> What is needed: For this exercise, repeat the whole listing below exactly. Leave the pictures out.
[Start of section]
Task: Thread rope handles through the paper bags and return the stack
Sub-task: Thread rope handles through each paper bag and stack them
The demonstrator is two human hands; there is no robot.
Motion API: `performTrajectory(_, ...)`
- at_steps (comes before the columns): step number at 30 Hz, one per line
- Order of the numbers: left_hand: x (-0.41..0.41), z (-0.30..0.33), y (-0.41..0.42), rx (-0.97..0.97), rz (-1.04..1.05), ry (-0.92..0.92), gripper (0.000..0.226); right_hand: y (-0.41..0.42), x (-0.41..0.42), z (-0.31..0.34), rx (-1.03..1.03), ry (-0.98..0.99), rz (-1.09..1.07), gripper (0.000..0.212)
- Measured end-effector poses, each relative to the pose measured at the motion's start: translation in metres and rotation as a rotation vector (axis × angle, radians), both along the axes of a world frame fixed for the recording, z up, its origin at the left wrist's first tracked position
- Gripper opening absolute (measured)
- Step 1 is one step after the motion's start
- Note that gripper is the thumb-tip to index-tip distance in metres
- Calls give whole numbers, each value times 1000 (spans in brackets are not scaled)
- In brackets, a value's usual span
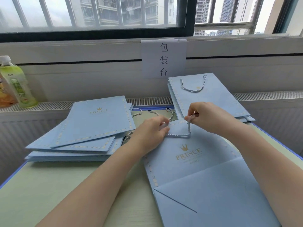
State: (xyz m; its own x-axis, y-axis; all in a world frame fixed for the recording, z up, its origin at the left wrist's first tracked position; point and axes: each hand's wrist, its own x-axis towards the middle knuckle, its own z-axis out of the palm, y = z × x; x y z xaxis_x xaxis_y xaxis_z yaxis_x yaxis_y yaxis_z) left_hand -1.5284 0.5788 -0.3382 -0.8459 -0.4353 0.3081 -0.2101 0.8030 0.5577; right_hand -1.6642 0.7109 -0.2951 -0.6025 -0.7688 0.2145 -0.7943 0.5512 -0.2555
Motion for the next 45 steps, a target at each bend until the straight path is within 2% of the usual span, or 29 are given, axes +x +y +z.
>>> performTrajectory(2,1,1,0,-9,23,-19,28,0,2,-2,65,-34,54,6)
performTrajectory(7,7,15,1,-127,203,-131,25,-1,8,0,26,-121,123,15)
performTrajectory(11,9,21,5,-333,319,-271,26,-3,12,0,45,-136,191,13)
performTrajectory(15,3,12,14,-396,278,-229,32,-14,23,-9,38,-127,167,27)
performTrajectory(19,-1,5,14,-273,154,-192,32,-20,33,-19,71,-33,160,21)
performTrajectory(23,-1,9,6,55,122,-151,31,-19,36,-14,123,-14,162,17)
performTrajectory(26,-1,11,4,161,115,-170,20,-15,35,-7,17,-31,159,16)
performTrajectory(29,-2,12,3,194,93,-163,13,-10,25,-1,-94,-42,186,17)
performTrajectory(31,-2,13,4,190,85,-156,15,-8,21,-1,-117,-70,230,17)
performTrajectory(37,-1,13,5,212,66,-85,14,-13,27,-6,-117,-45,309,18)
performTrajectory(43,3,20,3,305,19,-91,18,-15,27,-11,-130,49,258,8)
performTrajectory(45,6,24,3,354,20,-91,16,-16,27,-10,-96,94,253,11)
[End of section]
> Solution to this task:
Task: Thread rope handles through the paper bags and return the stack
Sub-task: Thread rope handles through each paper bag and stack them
The demonstrator is two human hands; there is no robot.
Motion API: `performTrajectory(_, ...)`
- at_steps (comes before the columns): step number at 30 Hz, one per line
- Order of the numbers: left_hand: x (-0.41..0.41), z (-0.30..0.33), y (-0.41..0.42), rx (-0.97..0.97), rz (-1.04..1.05), ry (-0.92..0.92), gripper (0.000..0.226); right_hand: y (-0.41..0.42), x (-0.41..0.42), z (-0.31..0.34), rx (-1.03..1.03), ry (-0.98..0.99), rz (-1.09..1.07), gripper (0.000..0.212)
- Measured end-effector poses, each relative to the pose measured at the motion's start: translation in metres and rotation as a rotation vector (axis × angle, radians), both along the axes of a world frame fixed for the recording, z up, its origin at the left wrist's first tracked position
- Gripper opening absolute (measured)
- Step 1 is one step after the motion's start
- Note that gripper is the thumb-tip to index-tip distance in metres
- Calls give whole numbers, each value times 1000 (spans in brackets are not scaled)
- In brackets, a value's usual span
State: (xyz m; its own x-axis, y-axis; all in a world frame fixed for the recording, z up, its origin at the left wrist's first tracked position; point and axes: each hand's wrist, its own x-axis towards the middle knuckle, its own z-axis out of the palm, y = z × x; x y z xaxis_x xaxis_y xaxis_z yaxis_x yaxis_y yaxis_z) left_hand -1.5284 0.5788 -0.3382 -0.8459 -0.4353 0.3081 -0.2101 0.8030 0.5577; right_hand -1.6642 0.7109 -0.2951 -0.6025 -0.7688 0.2145 -0.7943 0.5512 -0.2555
Motion for the next 45 steps, a target at each bend until the straight path is within 2% of the usual span, or 29 are given, axes +x +y +z.
>>> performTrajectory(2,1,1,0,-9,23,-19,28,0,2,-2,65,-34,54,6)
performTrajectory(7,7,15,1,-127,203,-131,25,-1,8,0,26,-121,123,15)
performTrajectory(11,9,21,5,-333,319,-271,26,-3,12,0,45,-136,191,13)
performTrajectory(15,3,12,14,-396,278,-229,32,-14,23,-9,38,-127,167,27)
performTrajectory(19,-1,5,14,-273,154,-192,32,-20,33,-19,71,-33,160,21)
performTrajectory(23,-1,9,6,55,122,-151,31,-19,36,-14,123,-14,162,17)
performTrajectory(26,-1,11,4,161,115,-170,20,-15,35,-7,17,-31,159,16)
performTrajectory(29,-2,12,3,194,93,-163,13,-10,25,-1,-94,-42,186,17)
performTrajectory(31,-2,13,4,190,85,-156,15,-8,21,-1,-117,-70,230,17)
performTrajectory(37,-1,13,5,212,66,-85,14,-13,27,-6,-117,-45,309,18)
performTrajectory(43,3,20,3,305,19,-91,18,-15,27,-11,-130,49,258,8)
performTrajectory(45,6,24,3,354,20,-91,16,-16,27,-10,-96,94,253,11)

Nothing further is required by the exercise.